▶ About this exercise
The reply should consist of the full listing, written out exactly.

▶ The input

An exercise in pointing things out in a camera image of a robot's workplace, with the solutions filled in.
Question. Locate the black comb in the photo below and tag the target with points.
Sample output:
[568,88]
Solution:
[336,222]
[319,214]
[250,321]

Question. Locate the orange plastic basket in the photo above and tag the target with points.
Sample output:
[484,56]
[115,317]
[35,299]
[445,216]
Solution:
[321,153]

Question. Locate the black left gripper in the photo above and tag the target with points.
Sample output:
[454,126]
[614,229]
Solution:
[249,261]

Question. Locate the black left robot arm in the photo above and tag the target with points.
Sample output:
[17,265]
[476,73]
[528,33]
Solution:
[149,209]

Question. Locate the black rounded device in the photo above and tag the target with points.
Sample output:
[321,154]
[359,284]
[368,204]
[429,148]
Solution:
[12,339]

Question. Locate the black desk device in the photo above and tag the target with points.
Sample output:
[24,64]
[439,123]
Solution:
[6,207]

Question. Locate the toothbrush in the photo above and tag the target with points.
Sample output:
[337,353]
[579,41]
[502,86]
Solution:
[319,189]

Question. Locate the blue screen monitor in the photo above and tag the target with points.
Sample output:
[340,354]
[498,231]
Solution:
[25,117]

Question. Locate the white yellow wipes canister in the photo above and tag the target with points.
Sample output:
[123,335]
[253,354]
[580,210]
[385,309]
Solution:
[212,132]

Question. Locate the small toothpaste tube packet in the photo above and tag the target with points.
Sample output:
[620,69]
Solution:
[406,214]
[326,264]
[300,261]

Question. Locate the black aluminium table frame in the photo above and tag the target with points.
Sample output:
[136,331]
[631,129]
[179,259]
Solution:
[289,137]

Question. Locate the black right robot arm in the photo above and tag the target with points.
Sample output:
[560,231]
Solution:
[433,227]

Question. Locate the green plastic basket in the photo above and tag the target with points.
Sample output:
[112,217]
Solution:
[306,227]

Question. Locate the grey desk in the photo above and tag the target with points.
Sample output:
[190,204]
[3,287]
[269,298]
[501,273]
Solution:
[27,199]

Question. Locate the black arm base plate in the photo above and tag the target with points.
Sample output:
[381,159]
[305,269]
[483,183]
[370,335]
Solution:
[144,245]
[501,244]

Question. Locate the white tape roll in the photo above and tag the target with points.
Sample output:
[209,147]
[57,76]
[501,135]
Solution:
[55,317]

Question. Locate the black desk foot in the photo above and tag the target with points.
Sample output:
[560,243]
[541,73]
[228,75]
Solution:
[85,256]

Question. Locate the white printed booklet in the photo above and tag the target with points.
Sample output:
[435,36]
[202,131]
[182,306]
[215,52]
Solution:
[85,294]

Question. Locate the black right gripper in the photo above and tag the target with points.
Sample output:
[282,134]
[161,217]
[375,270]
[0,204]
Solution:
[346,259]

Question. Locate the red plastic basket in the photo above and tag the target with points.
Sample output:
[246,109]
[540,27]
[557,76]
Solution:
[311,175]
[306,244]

▶ Task solution
An exercise in pointing things out in a camera image of a robot's workplace, with the solutions filled in.
Question. Locate the black comb in the photo below and tag the target with points.
Sample output:
[568,88]
Solution:
[336,222]
[319,214]
[250,321]

Question. Locate the orange plastic basket in the photo above and tag the target with points.
Sample output:
[484,56]
[115,317]
[35,299]
[445,216]
Solution:
[321,153]

Question. Locate the black left gripper in the photo above and tag the target with points.
Sample output:
[454,126]
[614,229]
Solution:
[249,261]

Question. Locate the black left robot arm in the photo above and tag the target with points.
Sample output:
[17,265]
[476,73]
[528,33]
Solution:
[149,209]

Question. Locate the black rounded device in the photo above and tag the target with points.
Sample output:
[321,154]
[359,284]
[368,204]
[429,148]
Solution:
[12,339]

Question. Locate the black desk device in the photo above and tag the target with points.
Sample output:
[24,64]
[439,123]
Solution:
[6,207]

Question. Locate the toothbrush in the photo above and tag the target with points.
Sample output:
[337,353]
[579,41]
[502,86]
Solution:
[319,189]

Question. Locate the blue screen monitor in the photo above and tag the target with points.
Sample output:
[340,354]
[498,231]
Solution:
[25,117]

Question. Locate the white yellow wipes canister in the photo above and tag the target with points.
Sample output:
[123,335]
[253,354]
[580,210]
[385,309]
Solution:
[212,132]

Question. Locate the small toothpaste tube packet in the photo above and tag the target with points.
Sample output:
[620,69]
Solution:
[406,214]
[326,264]
[300,261]

Question. Locate the black aluminium table frame in the photo above and tag the target with points.
Sample output:
[136,331]
[631,129]
[179,259]
Solution:
[289,137]

Question. Locate the black right robot arm in the photo above and tag the target with points.
Sample output:
[560,231]
Solution:
[433,227]

Question. Locate the green plastic basket in the photo above and tag the target with points.
Sample output:
[112,217]
Solution:
[306,227]

Question. Locate the grey desk in the photo above and tag the target with points.
Sample output:
[190,204]
[3,287]
[269,298]
[501,273]
Solution:
[27,199]

Question. Locate the black arm base plate in the photo above and tag the target with points.
Sample output:
[381,159]
[305,269]
[483,183]
[370,335]
Solution:
[144,245]
[501,244]

Question. Locate the white tape roll in the photo above and tag the target with points.
Sample output:
[209,147]
[57,76]
[501,135]
Solution:
[55,317]

Question. Locate the black desk foot in the photo above and tag the target with points.
Sample output:
[560,243]
[541,73]
[228,75]
Solution:
[85,256]

Question. Locate the white printed booklet in the photo above and tag the target with points.
Sample output:
[435,36]
[202,131]
[182,306]
[215,52]
Solution:
[85,294]

Question. Locate the black right gripper in the photo above and tag the target with points.
Sample output:
[282,134]
[161,217]
[375,270]
[0,204]
Solution:
[346,259]

Question. Locate the red plastic basket in the photo above and tag the target with points.
Sample output:
[246,109]
[540,27]
[557,76]
Solution:
[311,175]
[306,244]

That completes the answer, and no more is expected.